:: ENTRIES SUPPLIED ::

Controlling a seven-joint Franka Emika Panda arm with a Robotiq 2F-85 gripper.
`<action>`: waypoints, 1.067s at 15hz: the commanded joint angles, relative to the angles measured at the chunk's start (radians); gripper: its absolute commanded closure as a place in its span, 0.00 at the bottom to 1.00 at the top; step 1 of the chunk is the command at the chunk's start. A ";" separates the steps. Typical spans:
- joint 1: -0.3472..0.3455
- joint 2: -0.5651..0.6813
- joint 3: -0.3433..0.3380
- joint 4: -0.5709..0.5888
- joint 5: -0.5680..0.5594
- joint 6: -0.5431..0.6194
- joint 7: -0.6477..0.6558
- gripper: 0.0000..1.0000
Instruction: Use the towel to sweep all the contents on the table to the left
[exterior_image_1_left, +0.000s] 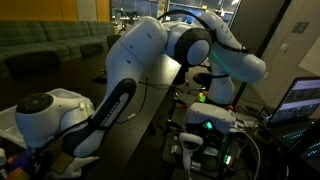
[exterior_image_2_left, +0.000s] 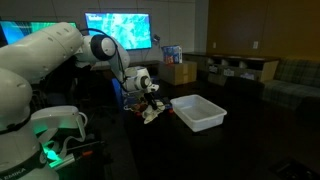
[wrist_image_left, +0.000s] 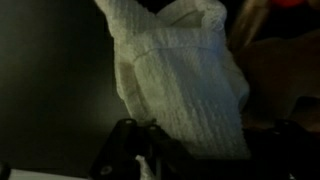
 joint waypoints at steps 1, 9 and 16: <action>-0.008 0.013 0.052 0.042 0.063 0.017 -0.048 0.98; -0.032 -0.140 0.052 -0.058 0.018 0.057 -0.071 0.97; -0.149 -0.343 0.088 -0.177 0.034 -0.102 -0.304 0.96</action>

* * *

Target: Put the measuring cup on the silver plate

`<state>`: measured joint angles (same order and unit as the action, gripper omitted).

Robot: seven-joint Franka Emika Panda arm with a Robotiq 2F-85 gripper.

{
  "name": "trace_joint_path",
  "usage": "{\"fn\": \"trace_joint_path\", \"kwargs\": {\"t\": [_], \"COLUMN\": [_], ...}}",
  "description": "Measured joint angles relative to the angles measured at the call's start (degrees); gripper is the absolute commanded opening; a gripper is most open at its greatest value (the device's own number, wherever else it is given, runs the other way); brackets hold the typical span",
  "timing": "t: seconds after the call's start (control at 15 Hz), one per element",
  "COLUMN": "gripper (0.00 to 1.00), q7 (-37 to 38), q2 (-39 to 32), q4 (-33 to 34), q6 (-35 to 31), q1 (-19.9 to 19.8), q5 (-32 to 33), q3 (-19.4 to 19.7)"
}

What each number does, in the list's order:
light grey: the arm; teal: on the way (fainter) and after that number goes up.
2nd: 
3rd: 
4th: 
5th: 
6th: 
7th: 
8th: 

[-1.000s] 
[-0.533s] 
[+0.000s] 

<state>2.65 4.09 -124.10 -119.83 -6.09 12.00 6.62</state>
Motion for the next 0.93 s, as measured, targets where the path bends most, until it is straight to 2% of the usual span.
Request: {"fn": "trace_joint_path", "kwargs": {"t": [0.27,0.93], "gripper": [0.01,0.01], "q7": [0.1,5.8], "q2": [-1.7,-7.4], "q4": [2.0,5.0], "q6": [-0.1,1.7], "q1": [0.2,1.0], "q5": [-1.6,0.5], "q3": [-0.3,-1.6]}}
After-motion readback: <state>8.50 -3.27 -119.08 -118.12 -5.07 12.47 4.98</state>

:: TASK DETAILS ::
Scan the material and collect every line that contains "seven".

:: ANSWER SECTION ::
Controlling a seven-joint Franka Emika Panda arm with a Robotiq 2F-85 gripper.
Robot: seven-joint Franka Emika Panda arm with a Robotiq 2F-85 gripper.

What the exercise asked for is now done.